▶ [Prompt]
From the data below, set down exactly the lines between the one holding "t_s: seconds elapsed" and the one holding "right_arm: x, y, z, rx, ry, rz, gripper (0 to", inclusive, and no others.

▶ [Provided material]

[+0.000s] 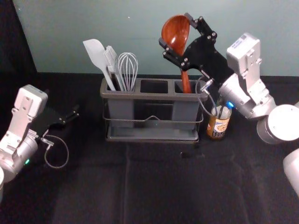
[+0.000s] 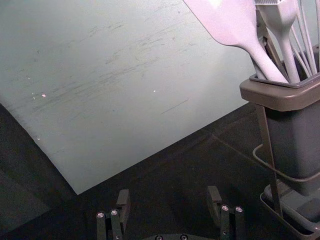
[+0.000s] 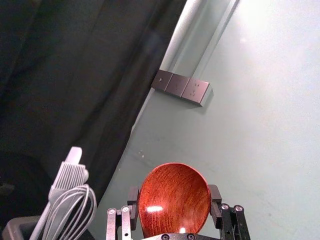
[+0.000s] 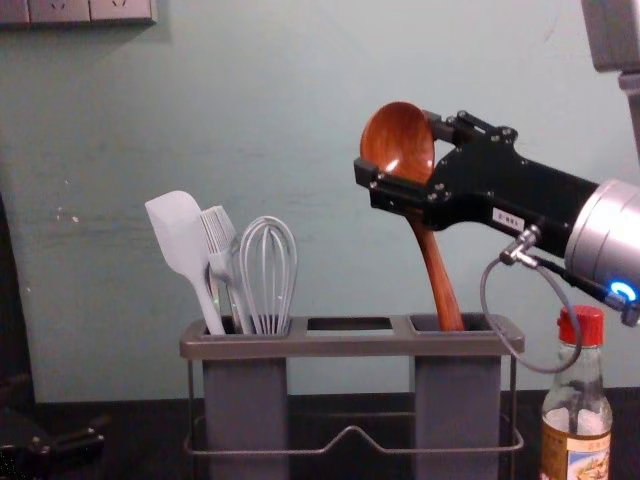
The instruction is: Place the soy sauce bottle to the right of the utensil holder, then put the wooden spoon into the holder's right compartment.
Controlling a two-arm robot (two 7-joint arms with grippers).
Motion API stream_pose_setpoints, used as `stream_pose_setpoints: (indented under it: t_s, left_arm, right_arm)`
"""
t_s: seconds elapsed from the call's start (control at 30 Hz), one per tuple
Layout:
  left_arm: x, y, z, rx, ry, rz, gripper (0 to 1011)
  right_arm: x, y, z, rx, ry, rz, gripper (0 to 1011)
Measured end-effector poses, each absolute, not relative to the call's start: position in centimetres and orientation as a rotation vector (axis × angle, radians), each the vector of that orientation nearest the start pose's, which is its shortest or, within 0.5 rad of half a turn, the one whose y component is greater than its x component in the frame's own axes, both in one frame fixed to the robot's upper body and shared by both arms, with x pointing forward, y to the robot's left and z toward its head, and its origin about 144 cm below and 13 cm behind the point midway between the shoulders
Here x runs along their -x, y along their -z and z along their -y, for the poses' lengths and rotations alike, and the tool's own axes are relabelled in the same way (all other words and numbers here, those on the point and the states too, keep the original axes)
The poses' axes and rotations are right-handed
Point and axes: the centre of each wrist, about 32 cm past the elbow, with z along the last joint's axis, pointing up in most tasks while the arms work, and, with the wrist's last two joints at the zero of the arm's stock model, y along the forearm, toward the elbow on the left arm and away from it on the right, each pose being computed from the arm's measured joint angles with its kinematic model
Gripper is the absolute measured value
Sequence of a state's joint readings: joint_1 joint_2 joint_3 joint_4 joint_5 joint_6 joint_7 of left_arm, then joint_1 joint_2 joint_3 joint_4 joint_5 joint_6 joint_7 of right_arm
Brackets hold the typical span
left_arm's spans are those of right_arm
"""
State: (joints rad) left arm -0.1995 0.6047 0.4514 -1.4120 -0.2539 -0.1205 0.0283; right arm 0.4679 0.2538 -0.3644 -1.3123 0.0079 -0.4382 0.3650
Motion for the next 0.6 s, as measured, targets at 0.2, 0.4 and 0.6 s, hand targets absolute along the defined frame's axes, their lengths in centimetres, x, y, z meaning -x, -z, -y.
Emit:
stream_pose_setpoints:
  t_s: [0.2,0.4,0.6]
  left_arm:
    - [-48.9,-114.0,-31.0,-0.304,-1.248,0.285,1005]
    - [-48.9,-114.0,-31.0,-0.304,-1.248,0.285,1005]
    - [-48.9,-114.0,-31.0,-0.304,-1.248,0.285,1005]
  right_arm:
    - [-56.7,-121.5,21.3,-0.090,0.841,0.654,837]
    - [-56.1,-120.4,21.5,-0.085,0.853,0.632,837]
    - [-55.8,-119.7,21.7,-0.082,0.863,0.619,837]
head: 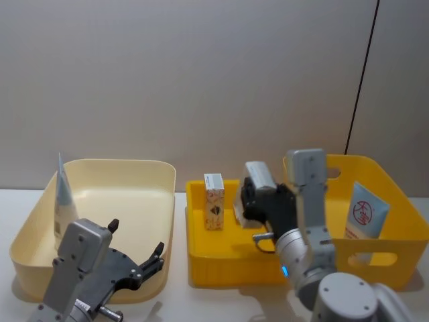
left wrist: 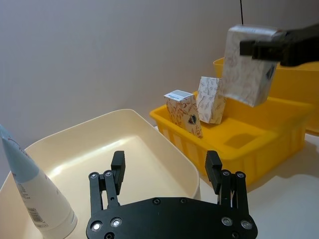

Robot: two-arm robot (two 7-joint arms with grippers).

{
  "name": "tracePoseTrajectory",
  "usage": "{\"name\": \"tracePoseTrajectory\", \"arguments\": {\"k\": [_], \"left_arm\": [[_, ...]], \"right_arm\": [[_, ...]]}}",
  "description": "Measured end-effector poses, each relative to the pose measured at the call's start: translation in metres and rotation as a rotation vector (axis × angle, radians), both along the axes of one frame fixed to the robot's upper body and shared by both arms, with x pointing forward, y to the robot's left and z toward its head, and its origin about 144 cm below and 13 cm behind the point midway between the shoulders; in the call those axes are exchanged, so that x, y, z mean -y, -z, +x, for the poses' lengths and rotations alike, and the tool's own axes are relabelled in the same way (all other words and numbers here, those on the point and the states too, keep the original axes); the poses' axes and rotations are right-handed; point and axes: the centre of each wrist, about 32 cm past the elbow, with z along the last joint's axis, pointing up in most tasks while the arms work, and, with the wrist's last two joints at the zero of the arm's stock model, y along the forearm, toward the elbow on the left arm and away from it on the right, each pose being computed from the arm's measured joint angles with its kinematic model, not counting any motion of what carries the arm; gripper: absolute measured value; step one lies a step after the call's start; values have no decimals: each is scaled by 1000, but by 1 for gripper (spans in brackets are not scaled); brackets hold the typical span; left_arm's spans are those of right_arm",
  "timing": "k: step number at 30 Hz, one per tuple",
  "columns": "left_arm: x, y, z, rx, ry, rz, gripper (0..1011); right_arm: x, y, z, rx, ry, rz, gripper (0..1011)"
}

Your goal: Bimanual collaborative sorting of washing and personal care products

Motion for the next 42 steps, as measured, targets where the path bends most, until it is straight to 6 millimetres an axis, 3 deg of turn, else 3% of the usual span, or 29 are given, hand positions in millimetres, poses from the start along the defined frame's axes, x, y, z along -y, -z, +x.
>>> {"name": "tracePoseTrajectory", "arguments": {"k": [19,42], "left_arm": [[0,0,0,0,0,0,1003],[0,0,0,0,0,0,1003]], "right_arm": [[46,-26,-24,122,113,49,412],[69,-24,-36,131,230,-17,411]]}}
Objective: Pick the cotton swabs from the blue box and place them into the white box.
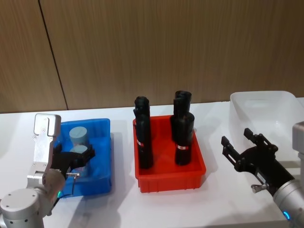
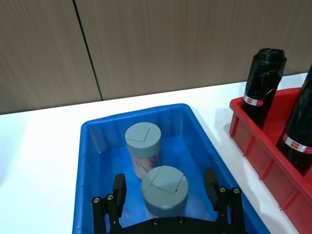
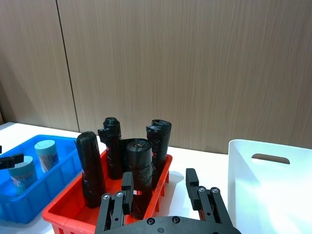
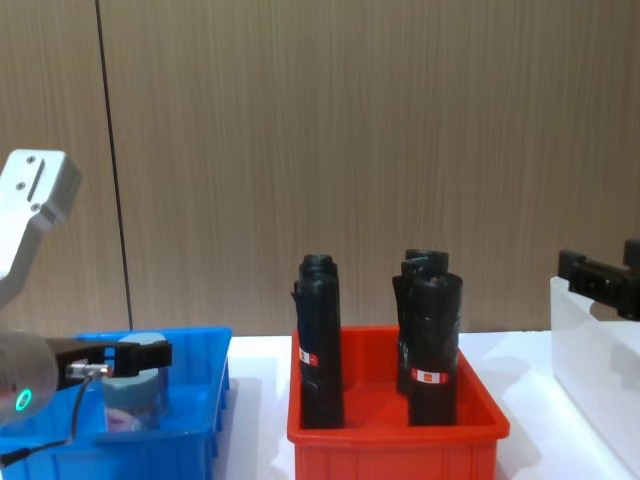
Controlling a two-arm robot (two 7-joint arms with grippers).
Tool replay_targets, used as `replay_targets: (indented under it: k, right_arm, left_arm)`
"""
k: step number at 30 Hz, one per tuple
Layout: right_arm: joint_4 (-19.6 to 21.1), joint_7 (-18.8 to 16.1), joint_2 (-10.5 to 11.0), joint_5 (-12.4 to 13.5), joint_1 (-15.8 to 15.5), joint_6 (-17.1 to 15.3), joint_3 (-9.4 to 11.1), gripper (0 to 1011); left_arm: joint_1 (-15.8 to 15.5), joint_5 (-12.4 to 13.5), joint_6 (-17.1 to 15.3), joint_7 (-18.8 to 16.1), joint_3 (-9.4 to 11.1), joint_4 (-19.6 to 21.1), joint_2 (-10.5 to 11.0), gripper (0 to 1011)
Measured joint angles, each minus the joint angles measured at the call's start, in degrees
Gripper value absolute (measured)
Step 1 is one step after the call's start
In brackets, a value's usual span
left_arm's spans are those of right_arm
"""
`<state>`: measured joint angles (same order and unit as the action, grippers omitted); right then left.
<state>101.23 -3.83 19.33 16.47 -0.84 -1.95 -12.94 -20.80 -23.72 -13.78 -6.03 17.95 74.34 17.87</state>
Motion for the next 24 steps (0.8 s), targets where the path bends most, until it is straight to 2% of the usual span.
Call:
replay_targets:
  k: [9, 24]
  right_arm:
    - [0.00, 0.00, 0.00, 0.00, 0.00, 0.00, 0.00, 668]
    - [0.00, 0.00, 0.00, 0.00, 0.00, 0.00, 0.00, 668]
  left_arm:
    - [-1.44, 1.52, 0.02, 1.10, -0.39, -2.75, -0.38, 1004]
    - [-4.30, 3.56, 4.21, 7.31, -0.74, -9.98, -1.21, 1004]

▶ [Answer to the exercise]
t_s: seconds elapsed from the call's start (control at 30 Hz), one per tuple
Layout:
  left_arm: x, y, z, rx, ry, rz, gripper (0 to 1011)
  right_arm: x, y, z, rx, ry, rz, gripper (0 to 1011)

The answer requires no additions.